Alan Johnson, minister for life-long learning, said the new inspections were the "cornerstone" of plans to transform the teaching of teenagers and would ensure that unacceptable work was identified.
In Sandwell, inspectors reported that the local education authority and the local learning and skills council (LSC) had no coherent overall plan for 14 to 19-year-olds.
They also found 16 other major problems, including that the range of courses available to teenagers was too narrow, that too few 16-year-olds continued in education, and that young people's results were below the acceptable standard at all levels.
Inspectors said that progress had been impeded by a lack of recognition from schools and colleges that they needed to work together to provide more flexible options for their students.

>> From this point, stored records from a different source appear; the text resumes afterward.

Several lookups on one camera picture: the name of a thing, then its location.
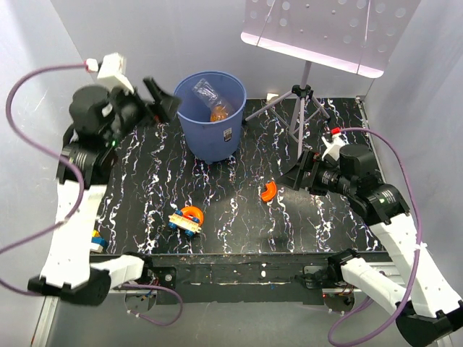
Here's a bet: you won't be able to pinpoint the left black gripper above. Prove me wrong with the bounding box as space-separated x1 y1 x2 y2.
103 77 182 146

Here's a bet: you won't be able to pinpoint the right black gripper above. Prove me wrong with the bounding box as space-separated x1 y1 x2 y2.
276 149 354 197

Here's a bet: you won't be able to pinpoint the clear plastic bottle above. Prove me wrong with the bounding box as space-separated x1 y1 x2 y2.
192 78 232 111

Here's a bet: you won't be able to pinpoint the orange juice bottle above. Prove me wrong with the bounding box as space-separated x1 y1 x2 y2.
210 99 234 122

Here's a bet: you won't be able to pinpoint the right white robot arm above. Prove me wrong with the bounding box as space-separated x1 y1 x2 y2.
277 145 462 346

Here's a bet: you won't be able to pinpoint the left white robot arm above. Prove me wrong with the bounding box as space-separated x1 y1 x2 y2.
27 77 181 306

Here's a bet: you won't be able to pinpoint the blue plastic bin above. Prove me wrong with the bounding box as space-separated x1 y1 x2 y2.
174 71 247 164

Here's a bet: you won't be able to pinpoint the orange curved track piece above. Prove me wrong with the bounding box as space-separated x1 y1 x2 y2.
260 181 278 202

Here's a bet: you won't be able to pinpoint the toy cart blue wheels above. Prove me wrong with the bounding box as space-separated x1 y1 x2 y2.
168 211 202 237

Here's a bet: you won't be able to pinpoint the blue yellow toy block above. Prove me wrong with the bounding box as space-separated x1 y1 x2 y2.
90 230 108 253

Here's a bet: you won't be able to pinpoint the lilac music stand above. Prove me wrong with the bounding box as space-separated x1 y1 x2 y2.
240 0 422 154

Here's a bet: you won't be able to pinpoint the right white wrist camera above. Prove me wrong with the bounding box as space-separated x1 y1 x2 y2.
321 127 348 162

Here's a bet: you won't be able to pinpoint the black base frame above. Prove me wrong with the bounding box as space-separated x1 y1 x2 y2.
111 249 399 308

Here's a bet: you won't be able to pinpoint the orange ring toy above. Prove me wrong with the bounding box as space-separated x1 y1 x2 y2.
180 206 204 226

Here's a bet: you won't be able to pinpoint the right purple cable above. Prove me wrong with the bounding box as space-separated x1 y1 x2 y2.
327 127 423 347

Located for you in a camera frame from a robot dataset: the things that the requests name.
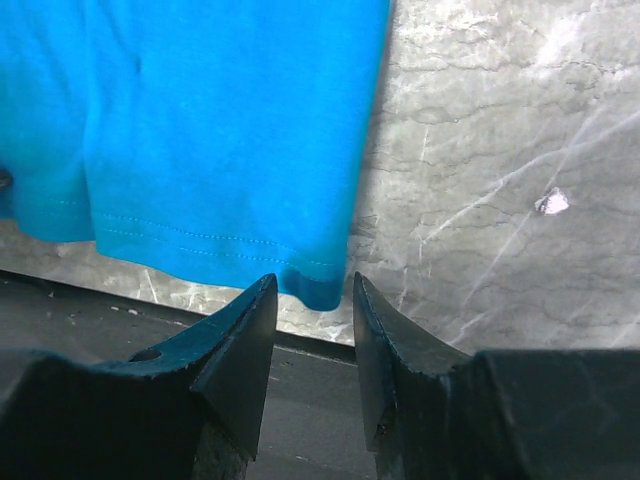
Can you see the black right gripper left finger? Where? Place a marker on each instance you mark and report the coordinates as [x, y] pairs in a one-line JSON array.
[[189, 407]]

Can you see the teal blue t-shirt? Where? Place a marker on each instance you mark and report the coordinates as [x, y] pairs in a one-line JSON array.
[[215, 141]]

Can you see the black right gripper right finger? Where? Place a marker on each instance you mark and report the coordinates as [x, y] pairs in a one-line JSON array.
[[432, 412]]

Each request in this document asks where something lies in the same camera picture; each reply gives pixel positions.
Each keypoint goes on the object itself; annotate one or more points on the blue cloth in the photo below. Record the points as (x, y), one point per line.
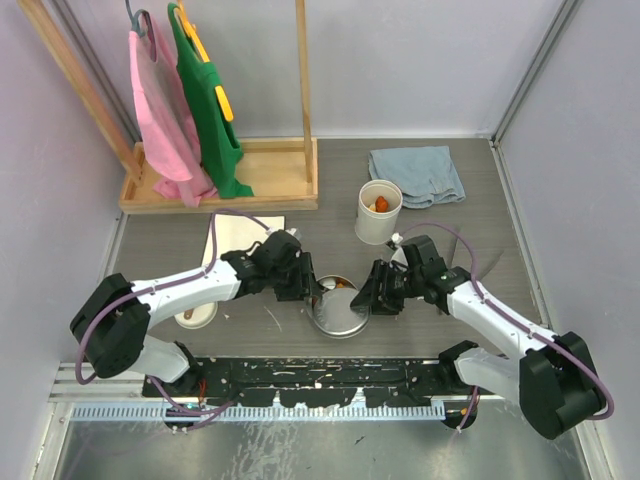
(426, 176)

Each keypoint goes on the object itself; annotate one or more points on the grey hanger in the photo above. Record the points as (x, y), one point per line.
(141, 25)

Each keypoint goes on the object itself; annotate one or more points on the white rice roll piece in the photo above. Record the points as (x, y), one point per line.
(329, 283)

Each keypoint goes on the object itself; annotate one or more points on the white square plate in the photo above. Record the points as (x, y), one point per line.
(232, 233)

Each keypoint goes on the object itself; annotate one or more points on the pink apron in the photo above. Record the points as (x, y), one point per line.
(167, 128)

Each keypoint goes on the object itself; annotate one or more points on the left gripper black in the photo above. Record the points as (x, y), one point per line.
(304, 285)

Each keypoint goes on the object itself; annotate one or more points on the round metal tin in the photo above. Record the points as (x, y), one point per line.
(341, 282)

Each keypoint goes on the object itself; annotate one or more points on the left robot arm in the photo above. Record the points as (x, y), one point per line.
(112, 327)

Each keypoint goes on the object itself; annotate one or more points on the wooden clothes rack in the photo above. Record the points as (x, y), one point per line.
(283, 172)

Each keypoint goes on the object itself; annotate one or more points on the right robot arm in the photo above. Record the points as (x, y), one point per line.
(550, 377)

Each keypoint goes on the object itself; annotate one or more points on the round metal tin lid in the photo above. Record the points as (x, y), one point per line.
(332, 313)

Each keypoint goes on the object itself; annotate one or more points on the metal tongs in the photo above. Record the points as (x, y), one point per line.
(485, 269)

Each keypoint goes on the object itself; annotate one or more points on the orange shrimp piece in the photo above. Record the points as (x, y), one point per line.
(381, 205)

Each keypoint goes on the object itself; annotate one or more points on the white cylindrical container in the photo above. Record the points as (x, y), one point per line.
(373, 227)

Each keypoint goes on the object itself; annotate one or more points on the yellow hanger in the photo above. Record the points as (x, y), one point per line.
(191, 33)

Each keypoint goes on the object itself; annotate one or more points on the white lid brown handle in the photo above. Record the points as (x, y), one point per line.
(198, 317)

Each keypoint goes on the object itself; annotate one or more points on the green apron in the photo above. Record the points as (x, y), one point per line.
(220, 149)

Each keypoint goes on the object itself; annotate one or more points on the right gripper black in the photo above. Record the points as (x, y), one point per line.
(383, 302)

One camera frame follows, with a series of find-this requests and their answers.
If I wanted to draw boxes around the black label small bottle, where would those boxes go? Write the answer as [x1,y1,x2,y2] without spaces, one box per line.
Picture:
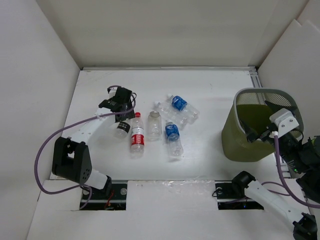
[114,120,131,140]

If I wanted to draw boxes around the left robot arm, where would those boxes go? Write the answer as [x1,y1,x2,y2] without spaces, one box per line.
[52,86,136,199]

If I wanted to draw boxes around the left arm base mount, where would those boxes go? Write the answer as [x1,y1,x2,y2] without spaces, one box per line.
[79,180,128,211]

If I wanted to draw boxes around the blue label bottle near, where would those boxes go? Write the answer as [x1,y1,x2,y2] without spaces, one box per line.
[164,120,184,157]

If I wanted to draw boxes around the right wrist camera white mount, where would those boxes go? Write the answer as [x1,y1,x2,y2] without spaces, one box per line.
[269,108,299,138]

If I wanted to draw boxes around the clear white cap bottle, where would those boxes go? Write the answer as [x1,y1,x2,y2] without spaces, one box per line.
[153,101,188,130]

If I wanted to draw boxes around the green mesh waste bin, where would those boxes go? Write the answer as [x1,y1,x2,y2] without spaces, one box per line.
[221,88,304,162]

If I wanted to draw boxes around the blue label bottle far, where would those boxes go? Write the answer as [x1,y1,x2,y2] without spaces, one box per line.
[167,94,200,124]

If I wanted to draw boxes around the red label water bottle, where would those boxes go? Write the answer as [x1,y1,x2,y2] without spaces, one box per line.
[130,112,145,159]

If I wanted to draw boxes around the clear capless bottle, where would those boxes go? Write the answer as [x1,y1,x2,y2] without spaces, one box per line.
[147,111,162,141]

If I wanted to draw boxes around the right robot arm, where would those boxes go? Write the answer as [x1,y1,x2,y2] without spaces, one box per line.
[231,100,320,240]

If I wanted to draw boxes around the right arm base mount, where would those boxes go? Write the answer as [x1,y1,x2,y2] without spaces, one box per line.
[212,181,264,210]

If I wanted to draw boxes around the blue label bottle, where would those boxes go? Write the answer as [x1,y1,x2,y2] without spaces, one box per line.
[164,120,184,157]
[167,94,200,124]

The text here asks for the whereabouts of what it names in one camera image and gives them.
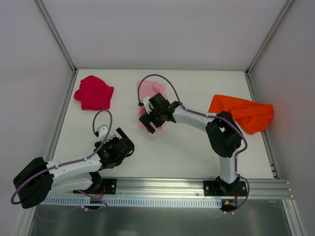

"Relatively small numbers of students are moving between providers to take advantage of options not at their 'home' base," the inspectors said.
The quality of pastoral support and career advice for young people in Sandwell provided by the local Connexions service was also rated as unsatisfactory overall. Schools were reported to be critical of the variable quality of the advisers.
Chief inspector David Bell said Sandwell's predicament was less bleak than first appeared as the LSC and LEA were beginning to work together. There was also some good teaching particularly in pupil referral units and special schools.
Sandwell and the local learning and skills council will develop a new plan for 14 to 19-year-olds within the next three months and inspectors will return to check on their progress in the next three years.
Eric Griffiths, Sandwell's executive director of education said: "The report shows there is much good work in our schools to build on."